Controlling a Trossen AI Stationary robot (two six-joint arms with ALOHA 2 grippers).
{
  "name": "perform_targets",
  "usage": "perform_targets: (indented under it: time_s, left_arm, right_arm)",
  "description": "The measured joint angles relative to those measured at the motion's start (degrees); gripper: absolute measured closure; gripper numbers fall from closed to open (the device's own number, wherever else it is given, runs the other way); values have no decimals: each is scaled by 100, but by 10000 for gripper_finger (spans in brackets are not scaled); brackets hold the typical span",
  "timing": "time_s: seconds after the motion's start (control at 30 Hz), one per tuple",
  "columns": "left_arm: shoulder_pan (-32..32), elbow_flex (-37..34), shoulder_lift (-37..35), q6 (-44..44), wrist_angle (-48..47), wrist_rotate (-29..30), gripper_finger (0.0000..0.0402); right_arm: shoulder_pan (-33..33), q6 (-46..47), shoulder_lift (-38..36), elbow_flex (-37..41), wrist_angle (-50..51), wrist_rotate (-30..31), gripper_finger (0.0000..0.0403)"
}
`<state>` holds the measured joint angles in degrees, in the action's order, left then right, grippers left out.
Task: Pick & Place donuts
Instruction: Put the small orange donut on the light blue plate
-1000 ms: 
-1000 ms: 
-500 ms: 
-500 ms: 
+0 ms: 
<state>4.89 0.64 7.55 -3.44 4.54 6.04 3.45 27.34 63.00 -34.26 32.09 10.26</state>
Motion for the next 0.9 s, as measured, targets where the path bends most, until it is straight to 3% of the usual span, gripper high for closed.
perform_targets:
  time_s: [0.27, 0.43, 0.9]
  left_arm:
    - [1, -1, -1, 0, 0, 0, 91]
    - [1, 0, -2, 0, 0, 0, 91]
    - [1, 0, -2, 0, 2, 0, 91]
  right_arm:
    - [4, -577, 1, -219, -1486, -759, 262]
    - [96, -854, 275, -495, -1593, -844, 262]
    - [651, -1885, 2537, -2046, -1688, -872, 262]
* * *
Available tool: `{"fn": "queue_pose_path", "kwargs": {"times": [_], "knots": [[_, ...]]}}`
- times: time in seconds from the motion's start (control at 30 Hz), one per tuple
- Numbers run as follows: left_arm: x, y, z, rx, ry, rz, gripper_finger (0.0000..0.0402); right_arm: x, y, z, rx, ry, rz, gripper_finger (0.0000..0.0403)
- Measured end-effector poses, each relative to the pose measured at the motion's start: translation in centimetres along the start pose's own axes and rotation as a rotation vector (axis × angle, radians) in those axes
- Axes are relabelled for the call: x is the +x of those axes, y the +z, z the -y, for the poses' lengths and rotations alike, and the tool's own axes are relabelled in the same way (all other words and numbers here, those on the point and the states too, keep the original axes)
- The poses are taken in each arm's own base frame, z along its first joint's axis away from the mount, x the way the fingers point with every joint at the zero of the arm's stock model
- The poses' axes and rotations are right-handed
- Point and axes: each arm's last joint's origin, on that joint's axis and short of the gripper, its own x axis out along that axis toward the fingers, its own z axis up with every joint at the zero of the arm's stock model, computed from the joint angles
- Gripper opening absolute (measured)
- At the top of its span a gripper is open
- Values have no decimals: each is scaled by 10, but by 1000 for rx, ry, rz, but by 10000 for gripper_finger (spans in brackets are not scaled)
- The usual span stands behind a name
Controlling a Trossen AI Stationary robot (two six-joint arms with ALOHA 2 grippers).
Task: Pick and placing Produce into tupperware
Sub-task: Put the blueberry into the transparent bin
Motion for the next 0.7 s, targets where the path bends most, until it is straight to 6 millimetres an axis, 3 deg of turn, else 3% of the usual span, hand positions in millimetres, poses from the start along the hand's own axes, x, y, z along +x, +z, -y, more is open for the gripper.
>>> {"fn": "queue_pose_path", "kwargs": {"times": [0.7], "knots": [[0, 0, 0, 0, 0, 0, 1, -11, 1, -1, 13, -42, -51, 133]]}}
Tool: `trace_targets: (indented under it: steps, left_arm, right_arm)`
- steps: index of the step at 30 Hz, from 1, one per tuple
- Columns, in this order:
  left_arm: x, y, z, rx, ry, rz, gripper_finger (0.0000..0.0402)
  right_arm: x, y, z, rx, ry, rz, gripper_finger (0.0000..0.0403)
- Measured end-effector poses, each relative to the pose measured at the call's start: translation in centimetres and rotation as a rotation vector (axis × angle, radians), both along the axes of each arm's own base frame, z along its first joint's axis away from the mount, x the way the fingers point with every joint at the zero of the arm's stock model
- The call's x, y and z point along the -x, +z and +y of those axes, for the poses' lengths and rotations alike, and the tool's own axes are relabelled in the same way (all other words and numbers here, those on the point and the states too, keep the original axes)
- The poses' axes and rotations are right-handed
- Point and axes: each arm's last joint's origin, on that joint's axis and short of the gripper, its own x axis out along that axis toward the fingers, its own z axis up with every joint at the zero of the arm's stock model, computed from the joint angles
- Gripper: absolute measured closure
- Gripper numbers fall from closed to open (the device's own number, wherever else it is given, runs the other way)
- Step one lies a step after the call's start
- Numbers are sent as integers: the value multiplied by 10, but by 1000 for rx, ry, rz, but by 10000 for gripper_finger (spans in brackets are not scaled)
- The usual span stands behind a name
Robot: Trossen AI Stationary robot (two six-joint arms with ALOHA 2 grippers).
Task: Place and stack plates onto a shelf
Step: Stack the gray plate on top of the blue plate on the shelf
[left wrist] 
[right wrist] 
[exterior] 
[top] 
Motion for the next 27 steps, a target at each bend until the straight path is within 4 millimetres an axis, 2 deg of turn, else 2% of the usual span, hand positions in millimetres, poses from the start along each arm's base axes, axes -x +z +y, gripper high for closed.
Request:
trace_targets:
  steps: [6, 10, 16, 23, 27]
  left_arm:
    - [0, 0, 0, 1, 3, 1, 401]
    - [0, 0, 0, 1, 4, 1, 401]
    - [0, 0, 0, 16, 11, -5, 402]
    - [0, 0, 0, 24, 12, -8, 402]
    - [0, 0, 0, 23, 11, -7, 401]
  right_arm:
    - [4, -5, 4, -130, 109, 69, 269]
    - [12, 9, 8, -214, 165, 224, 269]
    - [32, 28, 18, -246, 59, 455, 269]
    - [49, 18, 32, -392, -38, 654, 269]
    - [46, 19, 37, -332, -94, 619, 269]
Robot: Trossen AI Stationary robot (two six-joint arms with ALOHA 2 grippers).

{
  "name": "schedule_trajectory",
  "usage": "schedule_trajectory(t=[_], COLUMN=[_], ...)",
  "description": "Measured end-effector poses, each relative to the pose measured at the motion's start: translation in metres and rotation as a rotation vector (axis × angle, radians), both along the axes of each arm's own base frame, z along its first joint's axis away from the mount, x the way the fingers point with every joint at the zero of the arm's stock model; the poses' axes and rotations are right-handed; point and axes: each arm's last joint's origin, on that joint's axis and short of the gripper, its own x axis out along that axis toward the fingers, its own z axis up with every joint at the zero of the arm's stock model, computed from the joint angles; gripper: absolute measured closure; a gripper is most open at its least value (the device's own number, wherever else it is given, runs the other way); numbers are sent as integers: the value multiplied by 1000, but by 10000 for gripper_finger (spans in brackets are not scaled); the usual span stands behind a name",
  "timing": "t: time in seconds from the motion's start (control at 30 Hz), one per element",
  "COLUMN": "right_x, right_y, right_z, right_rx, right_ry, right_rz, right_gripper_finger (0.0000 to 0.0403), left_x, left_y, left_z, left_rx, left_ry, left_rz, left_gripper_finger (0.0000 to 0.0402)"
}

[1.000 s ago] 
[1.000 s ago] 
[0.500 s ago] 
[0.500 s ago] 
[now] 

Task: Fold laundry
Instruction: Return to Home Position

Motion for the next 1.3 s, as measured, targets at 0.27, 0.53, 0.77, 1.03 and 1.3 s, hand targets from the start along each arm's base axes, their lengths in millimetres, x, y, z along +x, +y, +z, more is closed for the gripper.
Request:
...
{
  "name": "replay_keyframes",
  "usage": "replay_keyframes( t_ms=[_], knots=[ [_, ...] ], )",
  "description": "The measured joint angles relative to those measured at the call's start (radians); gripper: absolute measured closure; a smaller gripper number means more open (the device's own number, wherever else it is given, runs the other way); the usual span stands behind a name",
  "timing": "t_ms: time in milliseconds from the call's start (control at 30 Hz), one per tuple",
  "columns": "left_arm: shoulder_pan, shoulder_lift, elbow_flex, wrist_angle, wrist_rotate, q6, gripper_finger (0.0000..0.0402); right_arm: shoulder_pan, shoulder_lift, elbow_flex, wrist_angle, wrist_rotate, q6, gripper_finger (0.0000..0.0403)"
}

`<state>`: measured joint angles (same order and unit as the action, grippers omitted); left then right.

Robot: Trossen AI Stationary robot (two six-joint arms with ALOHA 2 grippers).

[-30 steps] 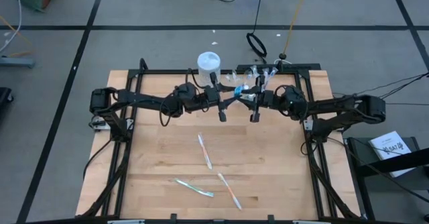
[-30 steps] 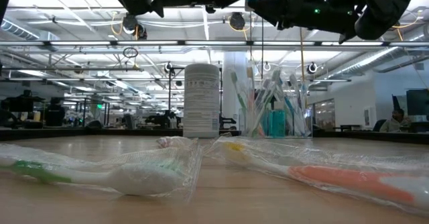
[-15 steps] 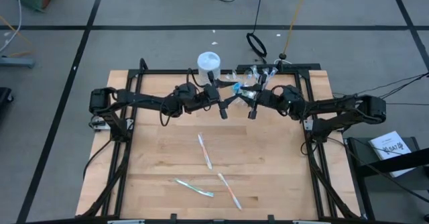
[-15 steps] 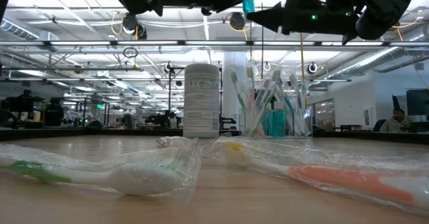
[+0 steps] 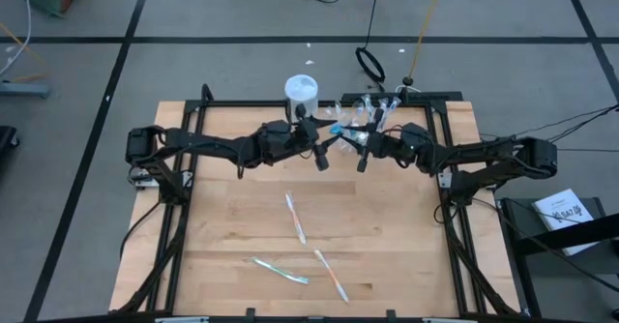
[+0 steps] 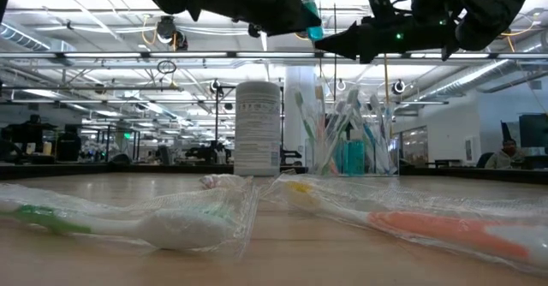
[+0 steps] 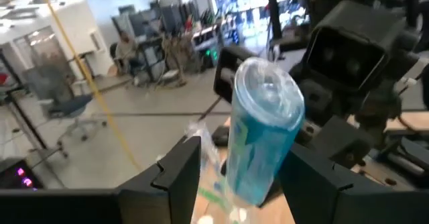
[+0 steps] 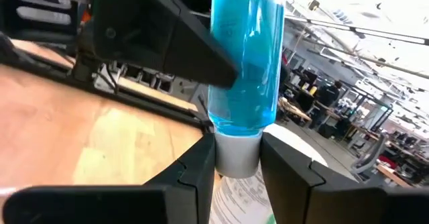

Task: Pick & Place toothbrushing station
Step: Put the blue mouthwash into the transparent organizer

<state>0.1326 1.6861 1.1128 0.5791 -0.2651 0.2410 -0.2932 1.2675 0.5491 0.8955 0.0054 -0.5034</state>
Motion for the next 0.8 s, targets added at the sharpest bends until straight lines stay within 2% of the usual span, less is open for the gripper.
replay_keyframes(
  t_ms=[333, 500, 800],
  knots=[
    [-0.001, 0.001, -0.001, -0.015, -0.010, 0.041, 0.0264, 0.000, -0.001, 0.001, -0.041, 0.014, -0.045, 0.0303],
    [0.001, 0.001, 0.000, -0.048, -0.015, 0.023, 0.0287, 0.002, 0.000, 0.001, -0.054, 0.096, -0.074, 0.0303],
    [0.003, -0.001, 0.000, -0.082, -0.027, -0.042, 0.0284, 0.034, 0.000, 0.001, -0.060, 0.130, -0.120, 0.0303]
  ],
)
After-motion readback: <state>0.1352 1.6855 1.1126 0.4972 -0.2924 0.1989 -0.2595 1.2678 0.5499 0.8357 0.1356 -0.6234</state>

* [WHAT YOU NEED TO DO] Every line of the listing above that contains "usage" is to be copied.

* [PROBLEM SOLUTION]
  "usage": "perform_targets: (indented under it: time_s, left_arm, right_arm)",
  "usage": "schedule_trajectory(t=[_], COLUMN=[_], ...)",
  "usage": "replay_keyframes( t_ms=[_], knots=[ [_, ...] ], )",

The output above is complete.